(Exercise): Make an exact copy of the lines below.

Items listed in a dataset:
-- Opening Marker --
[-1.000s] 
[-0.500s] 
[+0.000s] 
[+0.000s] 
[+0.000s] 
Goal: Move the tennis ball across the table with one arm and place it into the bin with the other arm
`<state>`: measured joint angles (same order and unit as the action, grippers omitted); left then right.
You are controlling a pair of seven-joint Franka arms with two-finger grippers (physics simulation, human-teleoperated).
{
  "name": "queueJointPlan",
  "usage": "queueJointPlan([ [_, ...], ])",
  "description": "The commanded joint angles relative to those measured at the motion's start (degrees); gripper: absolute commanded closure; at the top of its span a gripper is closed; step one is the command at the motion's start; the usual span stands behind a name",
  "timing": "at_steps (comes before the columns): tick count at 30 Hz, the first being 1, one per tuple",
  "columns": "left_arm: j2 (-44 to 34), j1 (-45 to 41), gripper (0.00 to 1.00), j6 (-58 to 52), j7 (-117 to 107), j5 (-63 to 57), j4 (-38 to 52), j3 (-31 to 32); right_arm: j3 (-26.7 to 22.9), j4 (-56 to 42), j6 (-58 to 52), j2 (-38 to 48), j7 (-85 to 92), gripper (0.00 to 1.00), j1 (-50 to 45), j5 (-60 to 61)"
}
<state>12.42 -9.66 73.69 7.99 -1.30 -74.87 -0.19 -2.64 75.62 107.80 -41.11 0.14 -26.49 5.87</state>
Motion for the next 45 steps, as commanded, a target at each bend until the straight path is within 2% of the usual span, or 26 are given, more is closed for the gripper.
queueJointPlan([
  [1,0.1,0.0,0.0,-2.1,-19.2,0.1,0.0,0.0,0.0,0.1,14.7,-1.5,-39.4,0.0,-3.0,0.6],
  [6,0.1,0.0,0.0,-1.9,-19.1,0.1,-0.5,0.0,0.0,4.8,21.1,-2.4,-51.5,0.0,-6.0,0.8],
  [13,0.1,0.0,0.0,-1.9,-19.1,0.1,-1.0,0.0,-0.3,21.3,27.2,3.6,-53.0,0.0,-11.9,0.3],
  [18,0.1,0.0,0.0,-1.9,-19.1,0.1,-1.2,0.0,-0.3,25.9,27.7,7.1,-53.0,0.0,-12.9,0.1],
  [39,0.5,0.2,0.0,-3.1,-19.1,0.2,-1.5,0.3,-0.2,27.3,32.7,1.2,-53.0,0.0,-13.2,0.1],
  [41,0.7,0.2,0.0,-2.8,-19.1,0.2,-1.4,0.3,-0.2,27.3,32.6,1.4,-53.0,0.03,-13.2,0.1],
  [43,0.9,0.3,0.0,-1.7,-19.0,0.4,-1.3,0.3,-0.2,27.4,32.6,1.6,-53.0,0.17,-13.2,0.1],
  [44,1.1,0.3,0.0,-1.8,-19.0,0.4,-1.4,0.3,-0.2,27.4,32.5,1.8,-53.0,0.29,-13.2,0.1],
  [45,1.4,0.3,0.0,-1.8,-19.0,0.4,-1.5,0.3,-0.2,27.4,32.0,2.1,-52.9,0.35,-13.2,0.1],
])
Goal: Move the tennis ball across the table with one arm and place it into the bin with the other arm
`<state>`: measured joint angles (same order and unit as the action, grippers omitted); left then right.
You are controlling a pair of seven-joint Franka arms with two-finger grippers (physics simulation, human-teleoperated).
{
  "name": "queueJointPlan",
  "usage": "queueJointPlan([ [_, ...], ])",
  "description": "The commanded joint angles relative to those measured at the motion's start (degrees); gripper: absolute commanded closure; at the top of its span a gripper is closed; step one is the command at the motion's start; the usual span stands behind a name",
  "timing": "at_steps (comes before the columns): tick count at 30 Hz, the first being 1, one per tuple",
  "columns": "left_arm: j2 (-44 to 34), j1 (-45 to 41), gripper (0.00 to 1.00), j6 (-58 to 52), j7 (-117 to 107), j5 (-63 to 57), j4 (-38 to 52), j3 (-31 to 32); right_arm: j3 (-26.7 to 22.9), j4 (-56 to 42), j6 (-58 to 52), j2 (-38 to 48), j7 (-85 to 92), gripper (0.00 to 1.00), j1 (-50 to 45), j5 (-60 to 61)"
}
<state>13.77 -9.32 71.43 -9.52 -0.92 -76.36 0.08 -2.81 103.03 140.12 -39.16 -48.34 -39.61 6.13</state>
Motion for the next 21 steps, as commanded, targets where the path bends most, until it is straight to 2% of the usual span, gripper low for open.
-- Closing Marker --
(Response for this exercise):
[-1.000s] 
[-0.500s] 
[+0.000s] 
[+0.000s] 
[+0.000s] 
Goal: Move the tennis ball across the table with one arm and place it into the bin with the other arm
`<state>`: measured joint angles (same order and unit as the action, grippers omitted); left then right.
You are controlling a pair of seven-joint Franka arms with two-finger grippers (physics simulation, human-teleoperated).
{
  "name": "queueJointPlan",
  "usage": "queueJointPlan([ [_, ...], ])",
  "description": "The commanded joint angles relative to those measured at the motion's start (degrees); gripper: absolute commanded closure; at the top of its span a gripper is closed; step one is the command at the motion's start; the usual span stands behind a name",
  "timing": "at_steps (comes before the columns): tick count at 30 Hz, the first being 1, one per tuple",
  "columns": "left_arm: j2 (-44 to 34), j1 (-45 to 41), gripper (0.00 to 1.00), j6 (-58 to 52), j7 (-117 to 107), j5 (-63 to 57), j4 (-38 to 52), j3 (-31 to 32); right_arm: j3 (-26.7 to 22.9), j4 (-56 to 42), j6 (-58 to 52), j2 (-38 to 48), j7 (-85 to 92), gripper (0.00 to 1.00), j1 (-50 to 45), j5 (-60 to 61)"
}
<state>12.42 -9.66 73.69 7.99 -1.30 -74.87 -0.19 -2.64 75.62 107.80 -41.11 0.14 -26.49 5.87</state>
Motion for the next 45 steps, as commanded, a target at each bend until the straight path is within 2% of the usual span, or 26 are given, more is closed for the gripper.
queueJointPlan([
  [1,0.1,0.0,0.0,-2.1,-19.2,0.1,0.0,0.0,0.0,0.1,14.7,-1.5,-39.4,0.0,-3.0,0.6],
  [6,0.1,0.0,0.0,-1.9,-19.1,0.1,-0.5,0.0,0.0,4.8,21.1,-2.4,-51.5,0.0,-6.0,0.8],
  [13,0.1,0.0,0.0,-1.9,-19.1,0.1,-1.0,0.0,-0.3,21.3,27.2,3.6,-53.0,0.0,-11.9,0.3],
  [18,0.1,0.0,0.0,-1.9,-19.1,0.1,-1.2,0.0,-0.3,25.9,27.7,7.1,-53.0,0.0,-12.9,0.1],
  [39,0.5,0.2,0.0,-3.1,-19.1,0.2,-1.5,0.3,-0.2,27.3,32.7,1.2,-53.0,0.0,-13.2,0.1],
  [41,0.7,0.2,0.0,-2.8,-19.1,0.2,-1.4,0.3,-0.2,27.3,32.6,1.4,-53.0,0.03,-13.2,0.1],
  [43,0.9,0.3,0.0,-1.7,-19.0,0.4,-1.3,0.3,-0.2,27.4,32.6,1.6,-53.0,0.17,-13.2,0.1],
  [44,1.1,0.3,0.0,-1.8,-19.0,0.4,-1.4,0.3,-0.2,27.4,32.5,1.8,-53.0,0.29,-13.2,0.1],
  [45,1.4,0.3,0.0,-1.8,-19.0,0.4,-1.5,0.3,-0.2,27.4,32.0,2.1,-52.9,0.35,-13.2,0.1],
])
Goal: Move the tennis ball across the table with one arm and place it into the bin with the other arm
`<state>`: measured joint angles (same order and unit as the action, grippers omitted); left then right.
You are controlling a pair of seven-joint Franka arms with two-finger grippers (physics simulation, human-teleoperated).
{
  "name": "queueJointPlan",
  "usage": "queueJointPlan([ [_, ...], ])",
  "description": "The commanded joint angles relative to those measured at the motion's start (degrees); gripper: absolute commanded closure; at the top of its span a gripper is closed; step one is the command at the motion's start; the usual span stands behind a name",
  "timing": "at_steps (comes before the columns): tick count at 30 Hz, the first being 1, one per tuple",
  "columns": "left_arm: j2 (-44 to 34), j1 (-45 to 41), gripper (0.00 to 1.00), j6 (-58 to 52), j7 (-117 to 107), j5 (-63 to 57), j4 (-38 to 52), j3 (-31 to 32); right_arm: j3 (-26.7 to 22.9), j4 (-56 to 42), j6 (-58 to 52), j2 (-38 to 48), j7 (-85 to 92), gripper (0.00 to 1.00), j1 (-50 to 45), j5 (-60 to 61)"
}
<state>13.77 -9.32 71.43 -9.52 -0.92 -76.36 0.08 -2.81 103.03 140.12 -39.16 -48.34 -39.61 6.13</state>
Motion for the next 21 steps, as commanded, targets where the path bends most, until it is straight to 2% of the usual span, gripper low for open.

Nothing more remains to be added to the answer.